Un lecteur de longue date a récemment demandé : « Comment les fraudeurs en ligne obtiennent-ils le numéro à 3 chiffres ? valeur de vérification de la carte (CVV ou CVV2) imprimé au dos des cartes clients s’il est interdit aux commerçants de conserver ces informations ? La réponse : Si ce n’est pas par hameçonnage, probablement en installant un enregistreur de frappe basé sur le Web chez un marchand en ligne afin que toutes les données que les clients soumettent au site soient copiées et envoyées au serveur de l’attaquant.
Kenneth Labelle, directeur régional chez assureur Burns-Wilcox.coma écrit:
« Donc, j’essaie de comprendre comment les transactions sans carte sont possibles après une violation due au CVV. Si les informations de la carte ont été volées via le système de point de vente, le pirate ne devrait pas avoir accès au CVV car il ne se trouve pas sur la bande magnétique.
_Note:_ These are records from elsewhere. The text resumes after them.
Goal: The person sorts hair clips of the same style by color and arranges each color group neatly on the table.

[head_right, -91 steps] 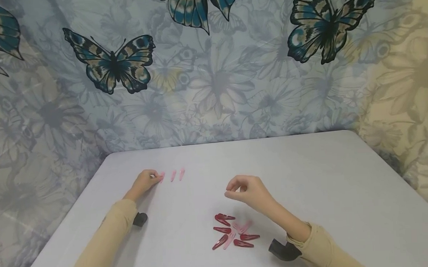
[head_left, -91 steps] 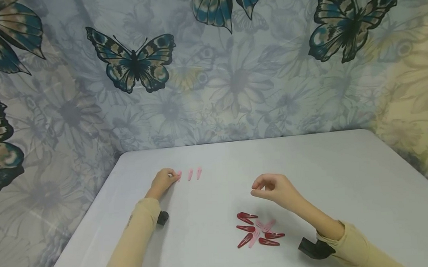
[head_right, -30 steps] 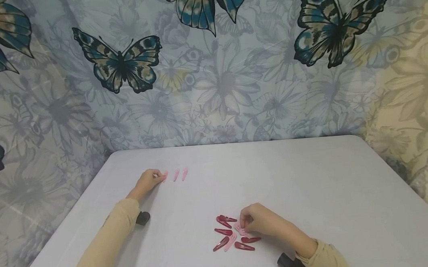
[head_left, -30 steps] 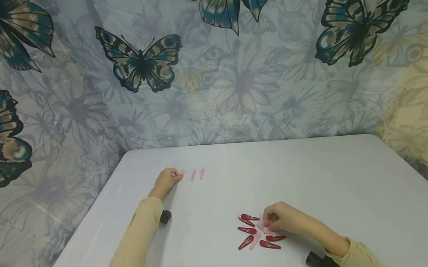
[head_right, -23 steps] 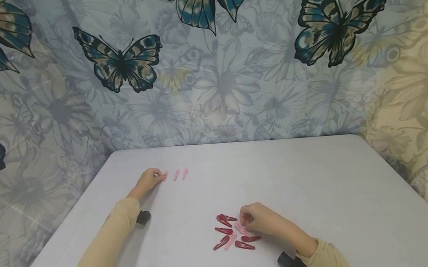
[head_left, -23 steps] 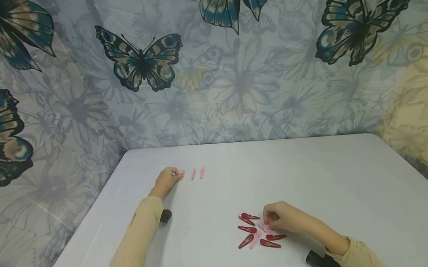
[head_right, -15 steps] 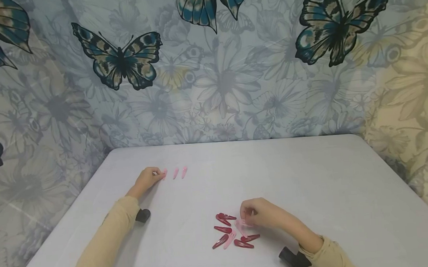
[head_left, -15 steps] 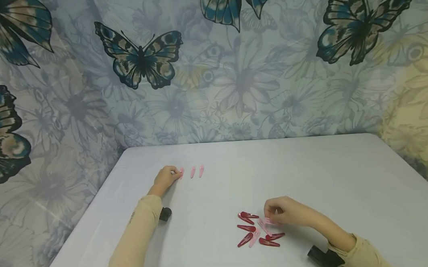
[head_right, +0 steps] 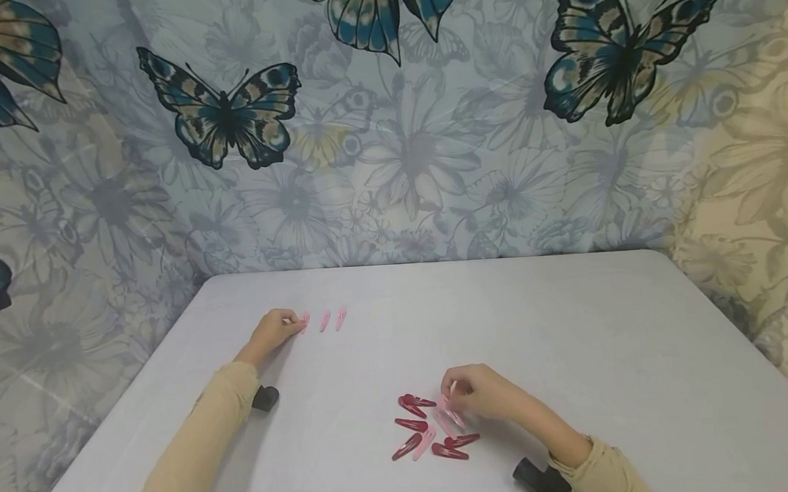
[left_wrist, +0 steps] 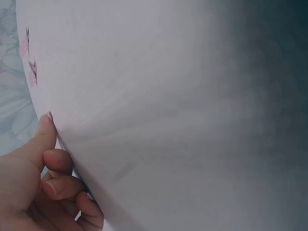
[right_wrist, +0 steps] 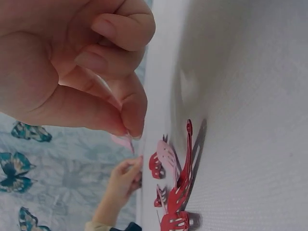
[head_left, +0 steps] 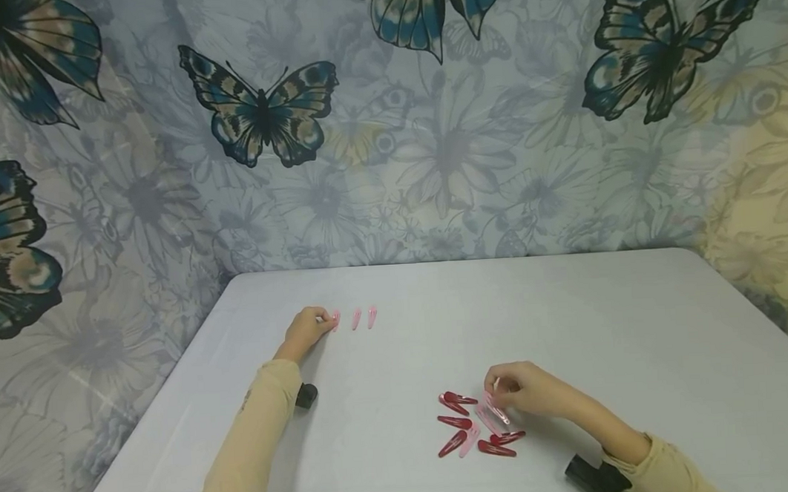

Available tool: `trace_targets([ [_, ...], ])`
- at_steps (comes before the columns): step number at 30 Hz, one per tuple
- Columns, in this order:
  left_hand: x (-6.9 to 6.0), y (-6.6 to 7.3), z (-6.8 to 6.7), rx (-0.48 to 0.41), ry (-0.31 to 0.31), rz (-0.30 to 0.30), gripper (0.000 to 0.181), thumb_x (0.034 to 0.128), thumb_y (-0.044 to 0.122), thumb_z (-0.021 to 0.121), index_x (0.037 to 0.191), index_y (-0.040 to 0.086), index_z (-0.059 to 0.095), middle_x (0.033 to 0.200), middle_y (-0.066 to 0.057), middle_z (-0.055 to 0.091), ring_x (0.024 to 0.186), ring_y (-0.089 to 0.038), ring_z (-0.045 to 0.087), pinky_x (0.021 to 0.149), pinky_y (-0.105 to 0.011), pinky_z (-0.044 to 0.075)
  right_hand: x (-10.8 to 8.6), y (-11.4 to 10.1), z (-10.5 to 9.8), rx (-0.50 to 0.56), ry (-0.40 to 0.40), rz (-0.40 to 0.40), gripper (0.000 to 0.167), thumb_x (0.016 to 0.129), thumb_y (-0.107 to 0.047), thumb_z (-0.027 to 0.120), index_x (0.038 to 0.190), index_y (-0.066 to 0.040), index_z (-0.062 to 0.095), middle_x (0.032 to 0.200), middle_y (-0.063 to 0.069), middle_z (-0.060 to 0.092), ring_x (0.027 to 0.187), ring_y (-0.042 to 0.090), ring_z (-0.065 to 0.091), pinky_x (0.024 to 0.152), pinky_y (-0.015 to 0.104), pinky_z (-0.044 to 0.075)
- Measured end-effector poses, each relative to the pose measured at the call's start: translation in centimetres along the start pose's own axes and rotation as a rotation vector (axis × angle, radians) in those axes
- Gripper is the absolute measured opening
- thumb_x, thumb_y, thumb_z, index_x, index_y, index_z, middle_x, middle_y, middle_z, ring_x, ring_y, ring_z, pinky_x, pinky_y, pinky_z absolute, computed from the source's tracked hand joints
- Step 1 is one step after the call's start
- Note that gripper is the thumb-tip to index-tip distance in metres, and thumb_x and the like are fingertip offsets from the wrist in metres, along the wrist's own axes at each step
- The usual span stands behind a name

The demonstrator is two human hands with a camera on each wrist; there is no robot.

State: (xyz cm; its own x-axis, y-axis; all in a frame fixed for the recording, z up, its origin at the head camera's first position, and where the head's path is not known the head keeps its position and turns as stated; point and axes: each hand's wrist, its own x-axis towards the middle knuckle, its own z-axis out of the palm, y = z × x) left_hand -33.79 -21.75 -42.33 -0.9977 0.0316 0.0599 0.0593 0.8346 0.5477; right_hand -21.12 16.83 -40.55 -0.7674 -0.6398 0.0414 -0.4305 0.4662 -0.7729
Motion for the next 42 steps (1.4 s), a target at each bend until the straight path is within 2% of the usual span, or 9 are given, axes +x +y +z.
trace_targets([
  [7, 0.1, -0.1, 0.0, -0.014, -0.006, -0.012, 0.019, 0.0807, 0.021, 0.067, 0.070, 0.007, 0.060, 0.059, 0.001, 0.046, 0.055, -0.014, 0.039, 0.051, -0.026, 0.034, 0.0, -0.2, -0.1, 0.029, 0.026, -0.003, 0.011, 0.081, -0.002, 0.061, 0.085, -0.011, 0.057, 0.060, -0.005, 0.051, 0.052, 0.005, 0.040, 0.048, 0.022, 0.036],
  [15, -0.1, 0.1, 0.0, -0.017, -0.008, -0.039, 0.018, 0.0809, 0.020, 0.067, 0.070, 0.007, 0.060, 0.060, 0.000, 0.046, 0.056, -0.015, 0.039, 0.052, -0.027, 0.033, 0.3, 0.2, 0.0, 0.026, 0.078, 0.037, 0.007, 0.082, -0.006, 0.062, 0.085, -0.011, 0.057, 0.057, -0.003, 0.053, 0.050, 0.005, 0.039, 0.047, 0.022, 0.034],
  [22, -0.2, 0.2, 0.0, -0.026, -0.015, -0.014, 0.018, 0.0813, 0.020, 0.066, 0.071, 0.006, 0.060, 0.060, 0.000, 0.048, 0.056, -0.015, 0.040, 0.052, -0.027, 0.034, 0.3, 0.4, 0.0, 0.056, 0.108, 0.062, 0.007, 0.083, -0.006, 0.062, 0.085, -0.010, 0.057, 0.059, -0.002, 0.055, 0.051, 0.007, 0.040, 0.048, 0.022, 0.034],
  [25, -0.2, 0.2, 0.0, -0.021, -0.014, -0.022, 0.018, 0.0813, 0.021, 0.066, 0.071, 0.007, 0.060, 0.060, 0.000, 0.047, 0.056, -0.015, 0.040, 0.052, -0.027, 0.034, 0.3, 0.4, 0.0, 0.063, 0.127, 0.068, 0.007, 0.083, -0.006, 0.062, 0.087, -0.009, 0.057, 0.060, -0.002, 0.056, 0.052, 0.007, 0.040, 0.048, 0.022, 0.034],
  [35, 0.0, -0.1, 0.1, -0.019, -0.023, -0.040, 0.017, 0.0812, 0.022, 0.066, 0.073, 0.007, 0.062, 0.059, 0.000, 0.045, 0.056, -0.015, 0.038, 0.051, -0.026, 0.032, 0.2, 1.1, -0.2, 0.152, 0.144, 0.110, 0.005, 0.085, -0.007, 0.060, 0.089, -0.006, 0.057, 0.062, 0.002, 0.058, 0.056, 0.013, 0.044, 0.051, 0.024, 0.036],
  [42, -0.1, 0.1, 0.0, -0.025, -0.021, -0.041, 0.017, 0.0815, 0.021, 0.066, 0.072, 0.007, 0.062, 0.059, 0.000, 0.044, 0.055, -0.014, 0.037, 0.051, -0.026, 0.032, 0.8, 1.1, -1.1, 0.222, 0.135, 0.130, 0.006, 0.086, -0.008, 0.059, 0.087, -0.002, 0.056, 0.062, 0.009, 0.060, 0.045, 0.009, 0.029, 0.042, 0.023, 0.026],
])
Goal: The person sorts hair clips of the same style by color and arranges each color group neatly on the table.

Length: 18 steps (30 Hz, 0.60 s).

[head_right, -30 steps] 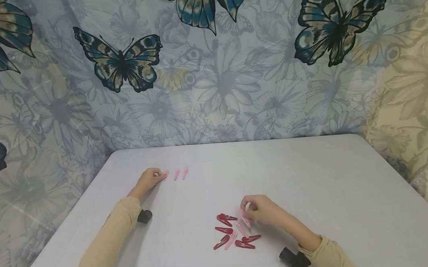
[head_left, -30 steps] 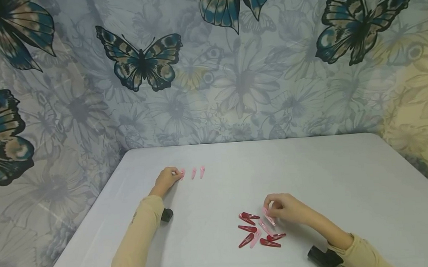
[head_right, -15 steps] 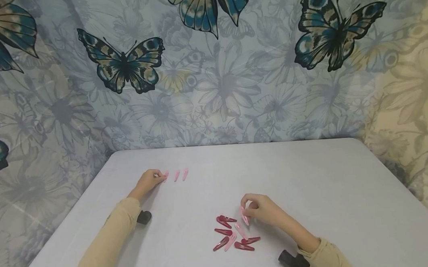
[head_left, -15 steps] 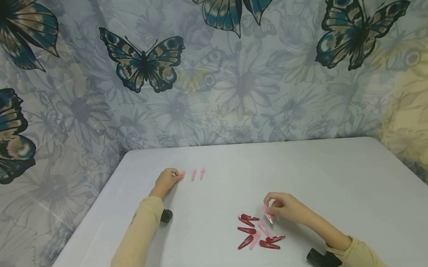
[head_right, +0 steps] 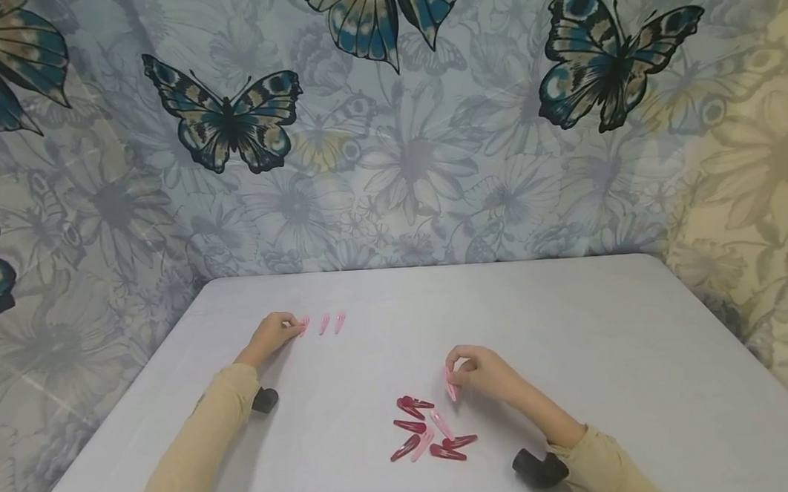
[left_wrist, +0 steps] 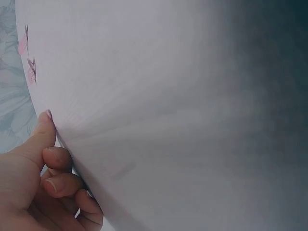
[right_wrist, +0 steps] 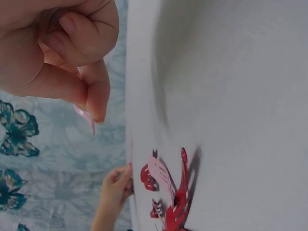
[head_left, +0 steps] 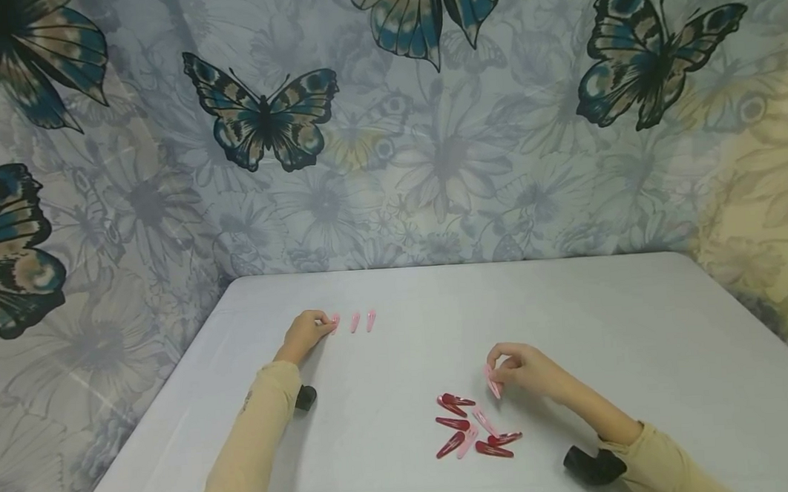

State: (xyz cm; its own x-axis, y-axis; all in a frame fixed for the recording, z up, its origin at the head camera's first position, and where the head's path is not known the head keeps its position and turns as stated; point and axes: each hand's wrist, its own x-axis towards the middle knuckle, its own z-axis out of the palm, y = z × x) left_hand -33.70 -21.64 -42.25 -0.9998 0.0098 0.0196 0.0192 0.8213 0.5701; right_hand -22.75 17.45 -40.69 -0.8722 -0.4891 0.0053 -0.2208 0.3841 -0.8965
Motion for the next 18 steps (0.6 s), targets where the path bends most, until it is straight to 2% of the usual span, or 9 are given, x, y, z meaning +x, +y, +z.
trace_targets([
  [11, -0.1, -0.2, -0.2, -0.004, 0.007, 0.027, 0.019, 0.0826, 0.020, 0.065, 0.071, 0.006, 0.061, 0.055, 0.002, 0.040, 0.053, -0.013, 0.035, 0.050, -0.025, 0.031, 2.8, -0.5, -0.7, -0.015, 0.010, 0.063, 0.005, 0.084, -0.007, 0.059, 0.082, -0.002, 0.057, 0.064, 0.007, 0.061, 0.042, 0.009, 0.027, 0.039, 0.023, 0.024],
  [18, -0.2, 0.2, -0.2, -0.003, -0.007, 0.018, 0.018, 0.0825, 0.020, 0.065, 0.072, 0.005, 0.061, 0.058, 0.001, 0.043, 0.055, -0.014, 0.036, 0.051, -0.025, 0.031, 3.7, -0.1, -1.0, 0.015, -0.012, 0.127, 0.008, 0.083, -0.008, 0.060, 0.084, 0.000, 0.056, 0.064, 0.006, 0.061, 0.043, 0.009, 0.026, 0.041, 0.023, 0.024],
])
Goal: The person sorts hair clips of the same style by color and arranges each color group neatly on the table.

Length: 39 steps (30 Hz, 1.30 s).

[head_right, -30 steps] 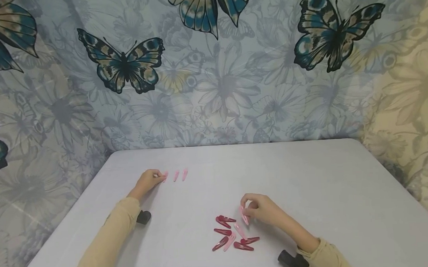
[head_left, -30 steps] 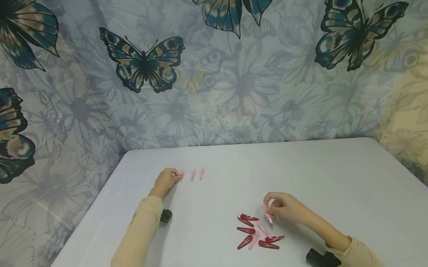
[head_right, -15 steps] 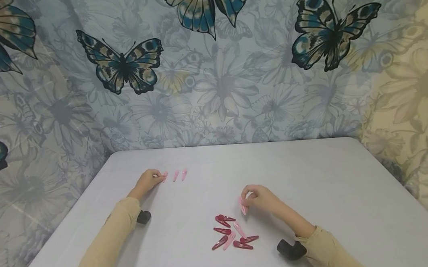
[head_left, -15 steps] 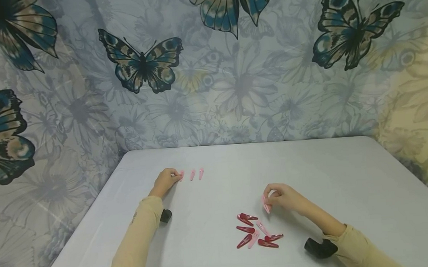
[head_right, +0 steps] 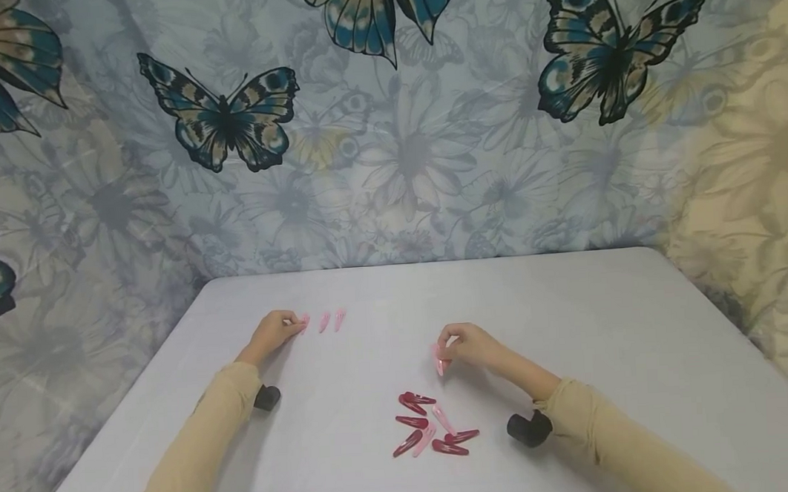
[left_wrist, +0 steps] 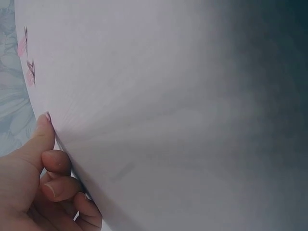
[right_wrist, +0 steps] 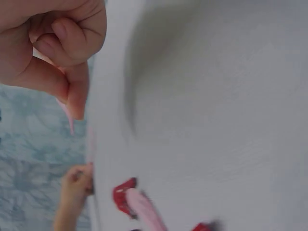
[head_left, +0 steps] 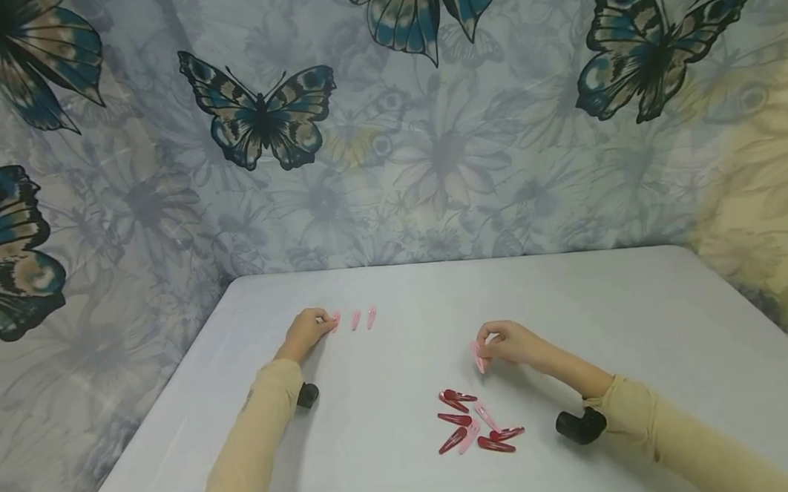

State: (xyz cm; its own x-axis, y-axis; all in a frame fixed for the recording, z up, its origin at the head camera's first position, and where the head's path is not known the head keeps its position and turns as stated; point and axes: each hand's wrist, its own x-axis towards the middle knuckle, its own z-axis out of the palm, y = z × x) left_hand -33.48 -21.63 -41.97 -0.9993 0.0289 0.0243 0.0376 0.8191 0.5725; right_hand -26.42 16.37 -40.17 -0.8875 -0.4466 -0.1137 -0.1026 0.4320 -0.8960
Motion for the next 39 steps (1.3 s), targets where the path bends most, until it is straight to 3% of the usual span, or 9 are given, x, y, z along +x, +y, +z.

Alors, comment diable commettent-ils une fraude par carte sans présentation alors qu’ils n’ont pas le numéro CVV ? Je ne comprends pas comment cela est possible avec le code CVV utilisé dans les transactions en ligne. »
Tout d’abord, les « dumps » – ou les comptes de cartes de crédit et de débit qui sont volés dans des systèmes de point de vente piratés via des écumeurs ou des logiciels malveillants sur les systèmes de caisse enregistreuse – se vendent environ 20 $ chacun en moyenne dans le cybercrime clandestin. Chaque décharge peut être utilisée pour fabriquer un nouveau clone physique de la carte d’origine, et les voleurs utilisent généralement ces contrefaçons pour acheter des marchandises auprès de détaillants à grande surface qu’ils peuvent facilement revendre, ou pour extraire de l’argent aux guichets automatiques.
Cependant, lorsque les cyber-escrocs souhaitent frauder les magasins en ligne, ils n’utilisent pas de dumps. C’est principalement parce que les marchands en ligne exigent généralement le CVV, les vendeurs de décharges criminelles ne regroupent pas les CVV avec leurs décharges.
Au lieu de cela, les fraudeurs en ligne se tournent vers les « boutiques CVV », des magasins de cybercriminalité obscurs qui vendent des paquets de données de titulaire de carte, y compris le nom du client, le numéro complet de la carte, l’expiration, le CVV2 et le code postal. Ces bundles CVV sont beaucoup moins chers que les décharges – généralement entre 2 $ et 5 $ chacun – en partie parce qu’ils ne sont utiles que pour les transactions en ligne, mais probablement aussi parce qu’ils sont globalement plus compliqués à « encaisser » ou à en tirer de l’argent.
La grande majorité du temps, ces données CVV ont été volées par des enregistreurs de frappe basés sur le Web. Il s’agit d’un programme relativement simple qui se comporte un peu comme un cheval de Troie bancaire sur un PC infecté, sauf qu’il est conçu pour voler des données à partir d’applications de serveur Web.
Les chevaux de Troie PC tels que ZeuS, par exemple, siphonnent les informations à l’aide de deux techniques majeures : piéger les mots de passe stockés dans le navigateur et procéder à la « saisie de formulaires » – capturant toutes les données saisies dans un champ de formulaire dans le navigateur avant qu’elles ne puissent être chiffrées dans la session Web et envoyé vers le site visité par la victime.
Les enregistreurs de frappe basés sur le Web peuvent également saisir des formulaires, extraire les données de formulaire soumises par les visiteurs – y compris les noms, adresses, numéros de téléphone, numéros de carte de crédit et code de vérification de carte – lorsque les clients soumettent les données pendant le processus de paiement en ligne.
Ces attaques mettent en évidence un point immuable sur le rôle des logiciels malveillants dans la subversion des connexions sécurisées : qu’ils résident sur un serveur Web ou sur l’ordinateur d’un utilisateur final, si l’un ou l’autre des terminaux est compromis, la sécurité de cette session Web est terminée. Avec les chevaux de Troie bancaires sur PC, il s’agit de surveiller le côté client avant le chiffrement, alors que ce que font les malfaiteurs avec ces attaques de sites Web consiste à aspirer les données des clients après ou avant le chiffrement (selon que les données étaient entrantes ou sortantes ).
Si vous êtes responsable de la maintenance ou de la sécurisation des sites Web, il peut être judicieux de vous impliquer dans un ou plusieurs groupes locaux qui cherchent à aider les administrateurs. Les professionnels et semi-professionnels sont les bienvenus aux réunions des chapitres locaux de OWASP, CitySec, AISS ou Côtés de sécurité rencontres.